While most empirical research follows a sequence of developing data with a theory implicit and interpreting the data based on the implicit theory, Rychlak and his colleagues conducted over 30 years of research with the theory explicitly informing the research.  Rychlak was well aware of the fact that we often confound theory with method, assuming a connection that is not perfectly evident, and that alternative theories may also apply to any given set of data.  Given this, Rychlak used logical learning theory to develop eight testable corrollaries (theories, by the way, are not generally testable because they are assumptive):

     1. Tasks that are predicated positively, including self-predications of a positive
         nature, should reflect meaning-extensions facilitating the learning of positive
         materials over negative materials.
     2. Tasks that are predicated negatively, including self-predications of a negative
         nature, should reflect meaning-extensions facilitating the learning of negative
         materials over positive ones.
     3. The role of affective assessment in learning cannot be reduced to or accounted
          for by constructs relying on frequency and contiguity (by the way, Miller, himself,
          indicated this was true in his Presidential Address to the American Psychological
         Association – published in the American Psychologist as an article entitled,
         “Analytical Studies of Drive and Reward”.  In this article, he states
         that, “…contiguity alone [is] not sufficient for learning, while contiguity plus reward [is].”
         Following a logical learning theory perspective, we would substitute “goal” for “reward”).
     4. As it is unlearned and therefore a spontaneously “natural” way in which to order tasks
         meaningfully, affection can be shown to be especially important to those subjects who
         are performing in tasks that either outstrip their capacities or dislodge their personal
     5. Patterns of affective learning style occur between or across tasks as well as within tasks.
     6. Affective assessments are conceptual, occurring instantaneously as patterned organizations
         of meaning.

I would encourage anyone reading this to get a copy of Rychlak’s 1977 paper to see a summary of the works that empirically demonstrate these corrolaries of logical learning theory.  I would also recommend picking up a copy of Rychlak’s The Psychology of Rigorous Humanism.  Rychlak had a clarity of mind to analyze learning from a very essential alternative perspective, which allows for human agency to be involved in the process of life, that is rare in psychology.  If only for this reason, I would recommend these readings.

Back to topic, however: Given the propositions and corrolaries of logical learning theory, how would one explain the learning of visceral and glandular responses in terms of logical learning theory?  It relatively clear that Rychlak would see such “learning” as the extension of innate capacity to develop meaning/structure in our experience.  The meaning/structure we develop, however, is likely to be different (or at least not identical) between individuals.  So, the changes that occur in visceral organs or glandular activities following feedback of such activities would likely be conceived of, in logical learning theory, as the extension of innate structural capacity for the sake of changing currently experienced psychological phenomena.  Kelly’s statement regarding the development of personality dysfunction is informative here: “any personal construction which is used repeatedly in spite of consistent invalidation” (this, by the way, was likely the origination of the statement often attributed to Einstein that, “insanity is defined as doing the same thing over and over again and expecting different results).  In essence, biofeedback is the extension of innate capacities (for example, breathing in a certain manner to calm oneself) for the sake of making a change in currently maladaptive states of acting.  The biofeedback, itself, merely awakens that knowledge already within oneself to extend the meanings to the goal the individual has.

Fuel for thought, I guess… head to my website for more fuel for thought regarding psychology.

January 31, 2008 Posted by | In Psychology | , , , , , , , , , | Leave a comment

30 Jan 08 – Just Say No?
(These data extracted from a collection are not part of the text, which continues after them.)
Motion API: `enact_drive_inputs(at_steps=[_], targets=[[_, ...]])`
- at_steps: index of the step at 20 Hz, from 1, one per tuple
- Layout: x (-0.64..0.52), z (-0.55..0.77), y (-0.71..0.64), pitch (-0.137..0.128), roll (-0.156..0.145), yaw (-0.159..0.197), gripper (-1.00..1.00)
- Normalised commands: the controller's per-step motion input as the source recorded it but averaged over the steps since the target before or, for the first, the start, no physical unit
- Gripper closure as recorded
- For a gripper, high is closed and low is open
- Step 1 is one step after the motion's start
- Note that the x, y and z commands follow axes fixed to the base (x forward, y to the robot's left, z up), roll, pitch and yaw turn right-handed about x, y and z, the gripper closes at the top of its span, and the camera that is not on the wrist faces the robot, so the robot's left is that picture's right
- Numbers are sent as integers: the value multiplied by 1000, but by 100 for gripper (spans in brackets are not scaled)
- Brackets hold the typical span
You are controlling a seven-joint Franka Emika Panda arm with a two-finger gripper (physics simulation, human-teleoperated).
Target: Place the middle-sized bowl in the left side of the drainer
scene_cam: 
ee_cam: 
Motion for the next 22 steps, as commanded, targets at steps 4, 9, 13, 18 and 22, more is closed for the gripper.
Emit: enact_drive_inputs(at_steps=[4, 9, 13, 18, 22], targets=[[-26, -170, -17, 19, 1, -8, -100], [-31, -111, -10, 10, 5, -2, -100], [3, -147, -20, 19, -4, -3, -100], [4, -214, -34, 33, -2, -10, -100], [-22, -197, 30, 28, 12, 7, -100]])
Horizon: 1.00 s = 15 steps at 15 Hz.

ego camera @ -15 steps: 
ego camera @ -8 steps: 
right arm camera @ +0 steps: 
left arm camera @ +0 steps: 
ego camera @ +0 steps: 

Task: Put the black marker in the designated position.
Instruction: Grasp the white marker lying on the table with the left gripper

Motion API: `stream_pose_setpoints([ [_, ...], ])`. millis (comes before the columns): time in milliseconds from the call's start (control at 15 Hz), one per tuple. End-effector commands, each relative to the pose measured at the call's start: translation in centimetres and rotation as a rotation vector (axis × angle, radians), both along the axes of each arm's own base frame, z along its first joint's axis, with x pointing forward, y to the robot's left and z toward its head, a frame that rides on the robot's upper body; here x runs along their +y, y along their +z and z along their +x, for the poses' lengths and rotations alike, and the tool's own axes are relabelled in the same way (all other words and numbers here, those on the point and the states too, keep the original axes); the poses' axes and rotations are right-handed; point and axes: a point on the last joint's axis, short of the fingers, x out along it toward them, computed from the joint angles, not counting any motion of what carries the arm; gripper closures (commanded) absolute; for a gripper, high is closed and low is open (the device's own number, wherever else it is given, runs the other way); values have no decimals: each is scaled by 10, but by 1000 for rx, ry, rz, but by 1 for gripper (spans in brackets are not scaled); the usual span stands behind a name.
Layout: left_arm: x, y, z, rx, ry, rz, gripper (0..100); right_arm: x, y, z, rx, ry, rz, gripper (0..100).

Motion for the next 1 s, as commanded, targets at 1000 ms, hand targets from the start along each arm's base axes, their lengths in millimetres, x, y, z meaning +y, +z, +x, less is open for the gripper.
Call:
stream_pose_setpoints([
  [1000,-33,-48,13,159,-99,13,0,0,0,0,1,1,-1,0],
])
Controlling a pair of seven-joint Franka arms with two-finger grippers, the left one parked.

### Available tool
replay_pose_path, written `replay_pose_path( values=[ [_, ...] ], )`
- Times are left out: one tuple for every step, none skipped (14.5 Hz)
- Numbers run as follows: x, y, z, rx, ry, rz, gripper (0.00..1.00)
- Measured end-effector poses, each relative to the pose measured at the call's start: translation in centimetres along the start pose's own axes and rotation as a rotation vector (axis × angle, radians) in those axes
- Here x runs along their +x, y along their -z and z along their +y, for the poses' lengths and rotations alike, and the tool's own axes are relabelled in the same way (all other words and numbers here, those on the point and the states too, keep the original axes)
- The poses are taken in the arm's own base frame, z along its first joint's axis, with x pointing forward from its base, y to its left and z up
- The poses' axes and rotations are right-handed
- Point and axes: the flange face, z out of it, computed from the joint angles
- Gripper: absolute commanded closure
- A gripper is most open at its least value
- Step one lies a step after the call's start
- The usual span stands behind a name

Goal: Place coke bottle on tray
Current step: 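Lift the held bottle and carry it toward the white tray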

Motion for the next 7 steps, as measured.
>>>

No! It Just Doesn’t Work.

30 January 2008


On this day in 1986, the then president of the American Psychological Association, Robert Perloff, presented the APA Presidential Citation to Nancy Reagan for her efforts in promoting the “Just Say No” campaign against drug abuse.  This is an interesting blip in the history of psychology given that there was no evidence at the time for or against the campaign.  Furthermore, now that evidence has come back, we have discovered that, just as with all other abstinence movements, it just didn’t work.


What does this mean that it didn’t work?  The anti-drug curricula developed was developed in the 1980s.  There was a steady drop in drug use from the early 1980s to about 1992.  However, this decline in drug use predated the effective implementation of this anti-drug movement.  By the time that it was fully implement (in the early 1990s), the use of drugs was again on the rise.  In 2002, for example, when the movement should have shown progress, 53% of seniors said they had used illegal drugs.  This is compared to 41% in 1992. 

What accounts for this negative trend?  Why didn’t the anti-drug curricula work?  Certainly, there are a number of potential hypotheses.  However, I would surmise it does not work because the pressure comes from an outside source.  The individuals targeted are not developing an internal motivation to follow through with non-use.   Essentially, the message is “conform to my peer pressure that involves non-use” and “don’t conform to other peer pressure that involves use.”  This is an odd message to begin with and certainly not a useful one to deter someone who has an inclination, however mild, to rebel against mandates from authority figures.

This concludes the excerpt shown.